The cost is that the controller gets more complicated and that the controller and motor has to be matched with each other. This can usually be achieved by configuring the controller to comply to the motor parameters, but it's still more complicated than the series wound motor which is more or less just plug and play.

 

[zwmaster]

Hi. I'm just preparing some tests.
Is someone using "dual IGBT" design instead of standard IGBT + freewheel diode?

Is this bad idea?
What would happen if we try to use two igbt's driven with pair of PWM signals with 180deg phase difference and dead-band between them?

br

 

[major]

I see I have four brushes, are the pairs wired in series or parallel?

Hey David,

These are 4 pole motors. They have 4 brush holders spaced at 90 degrees about the commutator. Brushes at 180 degrees apart must be the same polarity. Brushes at 90 degrees apart must be of opposite polarity. Otherwise you short the armature. All the motors I've seen have internal "cross connectors" which connect brushes at 180 degrees to A1 and the other brushes (which 180 degrees from each other) to A2. So this would be parallel connected.

Regards,

major

 

[major]

What would happen if we try to use two igbt's driven with pair of PWM signals with 180deg phase difference and dead-band between them?

Hi br,

I think they call this synchronous rectification. Yes, it is done this way in some controllers.

Regards,

major

 

[Tesseract]

I think they call this synchronous rectification. Yes, it is done this way in some controllers.

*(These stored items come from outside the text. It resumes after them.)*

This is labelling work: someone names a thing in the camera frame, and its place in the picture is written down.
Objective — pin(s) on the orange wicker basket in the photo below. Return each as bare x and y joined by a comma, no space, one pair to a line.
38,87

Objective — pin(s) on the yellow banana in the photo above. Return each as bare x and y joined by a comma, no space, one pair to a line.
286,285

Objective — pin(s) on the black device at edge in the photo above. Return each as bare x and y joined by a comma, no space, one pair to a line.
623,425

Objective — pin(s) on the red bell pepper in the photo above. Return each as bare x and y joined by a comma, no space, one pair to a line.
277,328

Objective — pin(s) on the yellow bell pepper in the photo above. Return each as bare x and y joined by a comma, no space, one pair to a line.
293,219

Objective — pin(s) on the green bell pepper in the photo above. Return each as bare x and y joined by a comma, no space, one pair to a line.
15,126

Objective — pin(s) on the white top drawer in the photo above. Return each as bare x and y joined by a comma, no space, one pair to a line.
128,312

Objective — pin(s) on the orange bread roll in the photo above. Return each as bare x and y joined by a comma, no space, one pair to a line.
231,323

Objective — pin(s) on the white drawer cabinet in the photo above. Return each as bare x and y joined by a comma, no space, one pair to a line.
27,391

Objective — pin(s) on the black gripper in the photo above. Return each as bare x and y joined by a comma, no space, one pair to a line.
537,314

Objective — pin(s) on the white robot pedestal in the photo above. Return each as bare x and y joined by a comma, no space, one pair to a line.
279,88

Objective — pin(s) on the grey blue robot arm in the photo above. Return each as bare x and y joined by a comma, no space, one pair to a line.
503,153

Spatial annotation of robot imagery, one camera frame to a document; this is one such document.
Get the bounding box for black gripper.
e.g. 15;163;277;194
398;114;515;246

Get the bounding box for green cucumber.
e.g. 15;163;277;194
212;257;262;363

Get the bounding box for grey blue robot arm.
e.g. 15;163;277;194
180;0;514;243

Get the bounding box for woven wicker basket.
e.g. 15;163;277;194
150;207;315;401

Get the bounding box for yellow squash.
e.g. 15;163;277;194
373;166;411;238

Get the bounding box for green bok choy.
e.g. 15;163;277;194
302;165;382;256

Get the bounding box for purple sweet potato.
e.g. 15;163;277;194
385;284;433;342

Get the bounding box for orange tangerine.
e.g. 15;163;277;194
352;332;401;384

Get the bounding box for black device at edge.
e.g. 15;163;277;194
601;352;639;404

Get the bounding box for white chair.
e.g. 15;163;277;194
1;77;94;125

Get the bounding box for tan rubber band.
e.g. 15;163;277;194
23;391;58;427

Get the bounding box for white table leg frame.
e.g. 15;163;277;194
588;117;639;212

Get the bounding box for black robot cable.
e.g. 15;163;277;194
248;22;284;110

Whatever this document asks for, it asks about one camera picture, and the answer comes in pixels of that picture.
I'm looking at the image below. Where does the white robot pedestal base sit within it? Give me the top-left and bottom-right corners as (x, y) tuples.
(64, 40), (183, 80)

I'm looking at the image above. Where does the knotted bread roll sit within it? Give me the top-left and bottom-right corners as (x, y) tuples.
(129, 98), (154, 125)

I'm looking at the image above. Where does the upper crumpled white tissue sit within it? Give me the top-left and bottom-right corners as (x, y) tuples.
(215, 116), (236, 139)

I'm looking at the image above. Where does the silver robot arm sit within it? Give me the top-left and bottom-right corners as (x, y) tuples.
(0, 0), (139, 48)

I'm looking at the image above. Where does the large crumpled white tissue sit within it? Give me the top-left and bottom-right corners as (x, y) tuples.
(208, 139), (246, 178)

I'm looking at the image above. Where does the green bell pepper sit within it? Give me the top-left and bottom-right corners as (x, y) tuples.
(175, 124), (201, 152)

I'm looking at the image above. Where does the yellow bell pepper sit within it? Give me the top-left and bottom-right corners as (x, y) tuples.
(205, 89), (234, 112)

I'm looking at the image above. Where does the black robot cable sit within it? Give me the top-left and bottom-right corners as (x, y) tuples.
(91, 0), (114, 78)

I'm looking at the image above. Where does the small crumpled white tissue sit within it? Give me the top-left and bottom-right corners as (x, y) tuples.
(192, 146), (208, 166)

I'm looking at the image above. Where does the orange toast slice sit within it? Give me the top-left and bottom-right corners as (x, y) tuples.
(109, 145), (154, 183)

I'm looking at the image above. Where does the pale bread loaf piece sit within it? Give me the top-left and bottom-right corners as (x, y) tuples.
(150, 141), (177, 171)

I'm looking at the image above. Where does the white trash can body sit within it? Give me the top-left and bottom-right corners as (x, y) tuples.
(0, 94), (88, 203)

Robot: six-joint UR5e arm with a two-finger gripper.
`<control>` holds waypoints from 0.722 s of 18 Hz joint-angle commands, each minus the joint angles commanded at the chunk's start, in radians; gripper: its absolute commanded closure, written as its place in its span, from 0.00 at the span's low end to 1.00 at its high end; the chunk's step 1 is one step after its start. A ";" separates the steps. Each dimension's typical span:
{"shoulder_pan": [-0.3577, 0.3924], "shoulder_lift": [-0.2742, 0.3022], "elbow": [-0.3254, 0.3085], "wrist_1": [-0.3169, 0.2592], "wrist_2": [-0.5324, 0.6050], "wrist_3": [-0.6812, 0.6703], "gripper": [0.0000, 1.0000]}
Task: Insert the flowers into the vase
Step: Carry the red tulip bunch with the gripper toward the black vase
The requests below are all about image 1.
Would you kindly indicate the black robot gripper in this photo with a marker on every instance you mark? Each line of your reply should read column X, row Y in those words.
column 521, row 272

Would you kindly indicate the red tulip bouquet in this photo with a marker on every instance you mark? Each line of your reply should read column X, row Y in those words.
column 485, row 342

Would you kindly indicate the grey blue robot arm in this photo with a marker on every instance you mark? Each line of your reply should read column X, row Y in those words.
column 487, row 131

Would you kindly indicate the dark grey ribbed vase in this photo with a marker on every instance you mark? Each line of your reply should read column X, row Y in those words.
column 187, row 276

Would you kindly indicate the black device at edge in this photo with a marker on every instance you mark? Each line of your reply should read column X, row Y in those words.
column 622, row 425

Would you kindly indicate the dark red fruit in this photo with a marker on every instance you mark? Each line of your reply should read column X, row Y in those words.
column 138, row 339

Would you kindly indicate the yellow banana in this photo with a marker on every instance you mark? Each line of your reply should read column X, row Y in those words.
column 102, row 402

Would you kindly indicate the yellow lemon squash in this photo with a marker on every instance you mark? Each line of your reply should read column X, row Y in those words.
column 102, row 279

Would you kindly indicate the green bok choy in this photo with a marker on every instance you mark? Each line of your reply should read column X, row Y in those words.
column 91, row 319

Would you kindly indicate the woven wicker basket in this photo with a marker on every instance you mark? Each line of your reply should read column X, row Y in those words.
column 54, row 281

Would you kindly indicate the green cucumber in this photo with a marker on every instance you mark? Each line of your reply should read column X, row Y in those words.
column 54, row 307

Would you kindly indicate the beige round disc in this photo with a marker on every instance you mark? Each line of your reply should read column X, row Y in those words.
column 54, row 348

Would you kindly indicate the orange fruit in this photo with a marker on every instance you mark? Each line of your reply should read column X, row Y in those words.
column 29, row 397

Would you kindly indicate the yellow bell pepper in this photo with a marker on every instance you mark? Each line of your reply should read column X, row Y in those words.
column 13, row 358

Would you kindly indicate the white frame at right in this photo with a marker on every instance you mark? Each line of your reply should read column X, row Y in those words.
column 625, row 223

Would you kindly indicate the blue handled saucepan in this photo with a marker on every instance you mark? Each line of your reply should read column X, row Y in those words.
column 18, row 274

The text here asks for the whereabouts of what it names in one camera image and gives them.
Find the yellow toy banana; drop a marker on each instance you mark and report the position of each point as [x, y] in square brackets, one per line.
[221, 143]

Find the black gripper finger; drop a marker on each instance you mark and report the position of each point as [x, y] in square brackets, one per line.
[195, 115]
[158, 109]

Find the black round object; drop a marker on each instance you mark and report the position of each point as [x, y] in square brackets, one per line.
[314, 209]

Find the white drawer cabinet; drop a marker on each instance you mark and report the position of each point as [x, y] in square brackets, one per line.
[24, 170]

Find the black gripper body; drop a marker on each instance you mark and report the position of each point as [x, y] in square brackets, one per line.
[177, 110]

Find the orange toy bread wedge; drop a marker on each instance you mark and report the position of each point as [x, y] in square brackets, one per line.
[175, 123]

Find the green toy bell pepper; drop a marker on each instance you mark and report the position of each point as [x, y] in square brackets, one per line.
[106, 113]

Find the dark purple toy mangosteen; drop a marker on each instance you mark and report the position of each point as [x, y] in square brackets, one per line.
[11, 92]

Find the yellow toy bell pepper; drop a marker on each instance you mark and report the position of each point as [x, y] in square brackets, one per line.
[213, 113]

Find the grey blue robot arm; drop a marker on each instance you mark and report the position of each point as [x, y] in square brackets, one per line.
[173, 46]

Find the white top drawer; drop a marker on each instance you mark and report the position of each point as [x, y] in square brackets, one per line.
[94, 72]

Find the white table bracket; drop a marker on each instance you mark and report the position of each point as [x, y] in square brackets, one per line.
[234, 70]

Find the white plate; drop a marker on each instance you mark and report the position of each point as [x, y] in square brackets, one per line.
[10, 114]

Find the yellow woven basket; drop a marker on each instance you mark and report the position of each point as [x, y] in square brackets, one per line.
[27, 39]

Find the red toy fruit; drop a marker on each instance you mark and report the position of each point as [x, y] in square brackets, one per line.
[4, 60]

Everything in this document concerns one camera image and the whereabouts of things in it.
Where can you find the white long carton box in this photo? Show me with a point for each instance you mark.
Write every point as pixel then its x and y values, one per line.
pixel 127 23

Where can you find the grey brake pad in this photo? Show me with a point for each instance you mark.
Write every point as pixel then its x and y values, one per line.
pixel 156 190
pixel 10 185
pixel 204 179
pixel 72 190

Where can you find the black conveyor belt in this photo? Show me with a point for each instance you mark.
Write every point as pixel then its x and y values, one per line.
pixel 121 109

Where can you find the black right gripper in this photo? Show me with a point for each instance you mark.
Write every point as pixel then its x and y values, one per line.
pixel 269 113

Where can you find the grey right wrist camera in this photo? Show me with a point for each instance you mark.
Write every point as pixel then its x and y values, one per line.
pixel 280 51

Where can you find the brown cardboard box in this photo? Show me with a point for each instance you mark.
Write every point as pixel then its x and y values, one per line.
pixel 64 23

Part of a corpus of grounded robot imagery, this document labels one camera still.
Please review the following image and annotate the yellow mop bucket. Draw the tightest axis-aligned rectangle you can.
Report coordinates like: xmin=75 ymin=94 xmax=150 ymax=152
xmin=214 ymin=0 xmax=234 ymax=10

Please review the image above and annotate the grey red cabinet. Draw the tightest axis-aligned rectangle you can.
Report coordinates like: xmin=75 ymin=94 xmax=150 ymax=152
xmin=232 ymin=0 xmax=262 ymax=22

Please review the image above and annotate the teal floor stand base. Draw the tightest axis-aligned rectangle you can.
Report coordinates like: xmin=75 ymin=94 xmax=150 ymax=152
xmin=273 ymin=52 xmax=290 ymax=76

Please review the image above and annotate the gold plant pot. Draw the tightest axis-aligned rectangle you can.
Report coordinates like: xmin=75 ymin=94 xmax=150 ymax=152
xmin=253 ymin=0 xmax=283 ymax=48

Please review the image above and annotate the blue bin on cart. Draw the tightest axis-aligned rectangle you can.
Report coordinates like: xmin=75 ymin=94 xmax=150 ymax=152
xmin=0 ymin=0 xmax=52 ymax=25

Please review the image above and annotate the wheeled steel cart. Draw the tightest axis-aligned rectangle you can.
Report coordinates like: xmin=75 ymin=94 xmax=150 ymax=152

It would be synchronous rectification, if the active semis were MOSFETs, which conduct bidirectionally, and not IGBTs, which don't... the C-E junction IS a diode, you know

 

[zwmaster]

It would be synchronous rectification, if the active semis were MOSFETs, which conduct bidirectionally, and not IGBTs, which don't... the C-E junction IS a diode, you know

thnx.
Is my conclusion correct?
There no use of second IGBT in drive mode other than it's diode.
It can be used for regen. and braking.
Combining 2nd IGBT during OFF stage of PWM would mean too much stress on the motor or have no effect.